Among the entries, find each line that includes the string "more" and list it.

[Stored items]
● ● ●

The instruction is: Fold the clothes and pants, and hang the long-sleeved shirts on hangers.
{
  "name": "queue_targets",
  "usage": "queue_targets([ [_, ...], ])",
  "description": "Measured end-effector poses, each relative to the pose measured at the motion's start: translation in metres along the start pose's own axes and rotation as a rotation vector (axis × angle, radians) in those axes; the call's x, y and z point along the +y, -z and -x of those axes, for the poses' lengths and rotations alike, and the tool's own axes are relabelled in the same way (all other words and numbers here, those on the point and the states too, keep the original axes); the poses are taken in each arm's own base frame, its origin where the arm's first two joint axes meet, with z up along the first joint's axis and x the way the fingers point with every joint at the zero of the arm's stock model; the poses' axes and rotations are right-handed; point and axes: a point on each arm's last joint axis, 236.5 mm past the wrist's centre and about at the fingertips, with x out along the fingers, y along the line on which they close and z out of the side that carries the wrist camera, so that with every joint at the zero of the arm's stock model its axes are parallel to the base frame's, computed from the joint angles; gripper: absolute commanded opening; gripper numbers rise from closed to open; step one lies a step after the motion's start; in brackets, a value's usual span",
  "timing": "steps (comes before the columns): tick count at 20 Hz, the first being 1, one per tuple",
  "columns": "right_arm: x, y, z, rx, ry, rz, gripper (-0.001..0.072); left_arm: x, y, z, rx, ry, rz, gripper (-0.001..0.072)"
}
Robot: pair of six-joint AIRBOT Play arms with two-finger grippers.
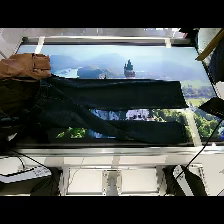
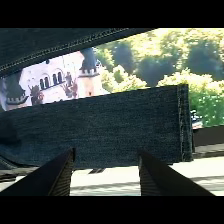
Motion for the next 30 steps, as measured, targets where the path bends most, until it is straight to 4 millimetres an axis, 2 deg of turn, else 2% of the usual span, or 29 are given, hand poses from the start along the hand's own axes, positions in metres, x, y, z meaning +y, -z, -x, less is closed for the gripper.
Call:
queue_targets([
  [4, -0.003, 0.001, 0.0, 0.002, 0.015, 0.0, 0.043, -0.005, -0.004, 0.0, -0.01, 0.015, -0.025, 0.0021],
  [7, -0.02, 0.013, -0.009, 0.048, 0.069, -0.015, 0.043, -0.013, -0.012, 0.011, -0.041, 0.022, -0.068, 0.0021],
  [10, -0.04, 0.046, -0.039, 0.166, 0.096, -0.052, 0.043, -0.023, -0.021, 0.032, -0.096, 0.02, -0.122, 0.0021],
  [15, -0.072, 0.109, -0.105, 0.344, 0.128, -0.1, 0.043, -0.04, -0.027, 0.066, -0.177, 0.023, -0.19, 0.0021],
  [20, -0.093, 0.129, -0.15, 0.418, 0.128, -0.119, 0.0431, -0.046, -0.024, 0.076, -0.187, 0.027, -0.21, 0.0021],
  [24, -0.092, 0.141, -0.182, 0.495, 0.051, -0.135, 0.043, -0.047, -0.023, 0.078, -0.187, 0.029, -0.214, 0.0021],
  [25, -0.091, 0.143, -0.188, 0.507, 0.039, -0.139, 0.0418, -0.047, -0.023, 0.078, -0.185, 0.029, -0.214, 0.0021],
  [26, -0.092, 0.144, -0.192, 0.515, 0.029, -0.14, 0.0274, -0.047, -0.023, 0.078, -0.186, 0.029, -0.214, 0.0021],
  [27, -0.091, 0.144, -0.194, 0.515, 0.021, -0.139, 0.0162, -0.047, -0.023, 0.078, -0.185, 0.029, -0.215, 0.0021],
  [30, -0.088, 0.14, -0.192, 0.519, 0.001, -0.112, 0.0162, -0.047, -0.02, 0.078, -0.174, 0.031, -0.215, 0.0021],
])
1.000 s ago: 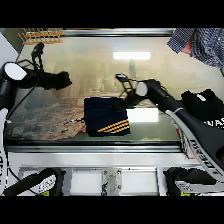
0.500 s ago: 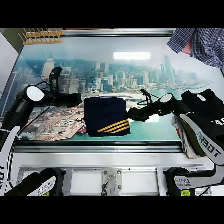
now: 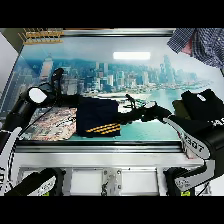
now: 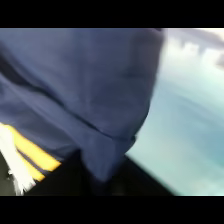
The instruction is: Fold the clothes and pants, and hang the long-sleeved shirts on hangers.
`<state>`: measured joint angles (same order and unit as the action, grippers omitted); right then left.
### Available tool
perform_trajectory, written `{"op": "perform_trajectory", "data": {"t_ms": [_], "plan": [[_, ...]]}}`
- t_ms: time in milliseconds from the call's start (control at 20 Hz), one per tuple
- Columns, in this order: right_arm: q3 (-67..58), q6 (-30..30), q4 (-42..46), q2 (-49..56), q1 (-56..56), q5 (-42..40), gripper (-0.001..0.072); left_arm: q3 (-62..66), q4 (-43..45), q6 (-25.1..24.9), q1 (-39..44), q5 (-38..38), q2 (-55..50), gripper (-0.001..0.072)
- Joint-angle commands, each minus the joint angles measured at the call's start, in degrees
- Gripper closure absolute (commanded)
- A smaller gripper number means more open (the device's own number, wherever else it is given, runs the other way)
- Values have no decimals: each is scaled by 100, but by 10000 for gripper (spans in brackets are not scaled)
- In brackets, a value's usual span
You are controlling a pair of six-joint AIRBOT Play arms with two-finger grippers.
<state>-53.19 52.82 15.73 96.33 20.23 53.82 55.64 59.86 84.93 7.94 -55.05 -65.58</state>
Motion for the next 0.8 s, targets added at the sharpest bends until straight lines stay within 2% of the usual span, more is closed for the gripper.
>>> {"op": "perform_trajectory", "data": {"t_ms": [0, 100, 200, 300, 400, 500, 750], "plan": [[-162, -186, -90, -20, 197, -46, 685, -4, 7, 0, 4, 0, 4, 703], [-428, 439, 730, -278, 11, -39, 685, -4, 7, 0, 4, 0, 4, 703], [-868, 1637, 2470, -761, -503, 197, 686, -4, 9, -2, 4, 2, 4, 703], [-1377, 2564, 3910, -1237, -1196, 874, 686, -4, 9, -2, 4, 4, 4, 703], [-1908, 2874, 4789, -1655, -2017, 1589, 686, -4, 9, -2, 4, 7, 2, 703], [-2332, 2914, 5198, -1991, -2859, 1871, 686, -4, 7, -2, 4, 4, 4, 703], [-2916, 2916, 5246, -2570, -4778, 1862, 686, -4, 9, -2, 4, 4, 2, 703]]}}
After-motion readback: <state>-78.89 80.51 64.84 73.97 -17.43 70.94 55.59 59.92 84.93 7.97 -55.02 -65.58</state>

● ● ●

(Exercise response)
- A smaller gripper number means more open (the device's own number, wherever else it is given, runs the other way)
Motion for the next 0.8 s, targets added at the sharpest bends until straight lines stay within 2% of the usual span, more is closed for the gripper.

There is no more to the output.